MATERIAL PROVIDED:
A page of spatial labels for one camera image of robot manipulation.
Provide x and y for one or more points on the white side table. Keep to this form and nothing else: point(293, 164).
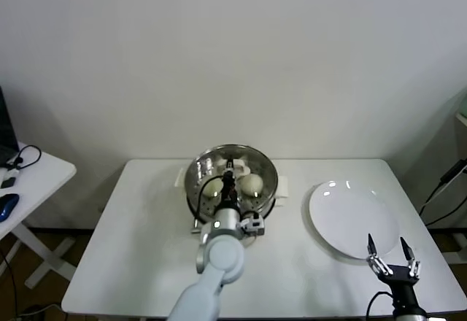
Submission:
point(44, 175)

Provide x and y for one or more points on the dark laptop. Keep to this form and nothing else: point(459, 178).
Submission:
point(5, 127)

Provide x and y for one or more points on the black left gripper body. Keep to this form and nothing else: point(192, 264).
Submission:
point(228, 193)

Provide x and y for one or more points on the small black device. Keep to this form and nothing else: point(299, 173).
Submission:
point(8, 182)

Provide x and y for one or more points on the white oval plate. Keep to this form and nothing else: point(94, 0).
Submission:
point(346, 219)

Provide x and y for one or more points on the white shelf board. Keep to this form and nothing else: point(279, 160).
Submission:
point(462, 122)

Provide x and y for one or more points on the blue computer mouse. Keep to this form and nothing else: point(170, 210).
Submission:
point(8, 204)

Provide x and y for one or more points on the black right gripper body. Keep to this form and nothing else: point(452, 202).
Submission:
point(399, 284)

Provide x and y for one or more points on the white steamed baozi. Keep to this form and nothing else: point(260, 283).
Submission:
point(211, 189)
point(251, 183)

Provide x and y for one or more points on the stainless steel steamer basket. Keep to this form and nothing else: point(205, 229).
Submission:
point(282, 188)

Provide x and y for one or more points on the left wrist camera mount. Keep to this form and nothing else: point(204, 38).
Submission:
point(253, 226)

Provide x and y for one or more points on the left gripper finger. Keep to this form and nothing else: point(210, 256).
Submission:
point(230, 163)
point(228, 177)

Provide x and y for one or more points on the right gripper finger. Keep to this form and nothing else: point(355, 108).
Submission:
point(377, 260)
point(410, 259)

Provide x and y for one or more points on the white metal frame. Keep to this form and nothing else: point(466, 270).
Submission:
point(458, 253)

EXERCISE GOAL: Reproduce the records, all of them, word for word; omit the pictures.

REPLY TO THE TASK:
A page of spatial labels for one camera image of robot manipulation.
Provide x and y for one or more points on the white side table. Keep to this form and nothing else: point(293, 164).
Submission:
point(44, 175)

Provide x and y for one or more points on the dark laptop. Keep to this form and nothing else: point(459, 178).
Submission:
point(5, 127)

Provide x and y for one or more points on the black left gripper body. Keep to this form and nothing else: point(192, 264).
Submission:
point(228, 193)

Provide x and y for one or more points on the small black device. Keep to this form and nothing else: point(299, 173).
Submission:
point(8, 182)

Provide x and y for one or more points on the white oval plate. Keep to this form and nothing else: point(94, 0).
Submission:
point(346, 219)

Provide x and y for one or more points on the white shelf board. Keep to this form and nothing else: point(279, 160).
Submission:
point(462, 122)

Provide x and y for one or more points on the blue computer mouse. Keep to this form and nothing else: point(170, 210).
Submission:
point(8, 204)

Provide x and y for one or more points on the black right gripper body. Keep to this form and nothing else: point(452, 202).
Submission:
point(399, 284)

Provide x and y for one or more points on the white steamed baozi. Keep to this form and nothing else: point(260, 283).
Submission:
point(211, 189)
point(251, 183)

Provide x and y for one or more points on the stainless steel steamer basket. Keep to this form and nothing else: point(205, 229).
Submission:
point(282, 188)

Provide x and y for one or more points on the left wrist camera mount. Keep to this form and nothing else: point(204, 38).
Submission:
point(253, 226)

Provide x and y for one or more points on the left gripper finger. Keep to this form and nothing else: point(210, 256).
Submission:
point(230, 163)
point(228, 177)

Provide x and y for one or more points on the right gripper finger. Keep to this form and nothing else: point(355, 108).
Submission:
point(377, 260)
point(410, 259)

Provide x and y for one or more points on the white metal frame. Keep to this form and nothing else: point(466, 270).
Submission:
point(458, 253)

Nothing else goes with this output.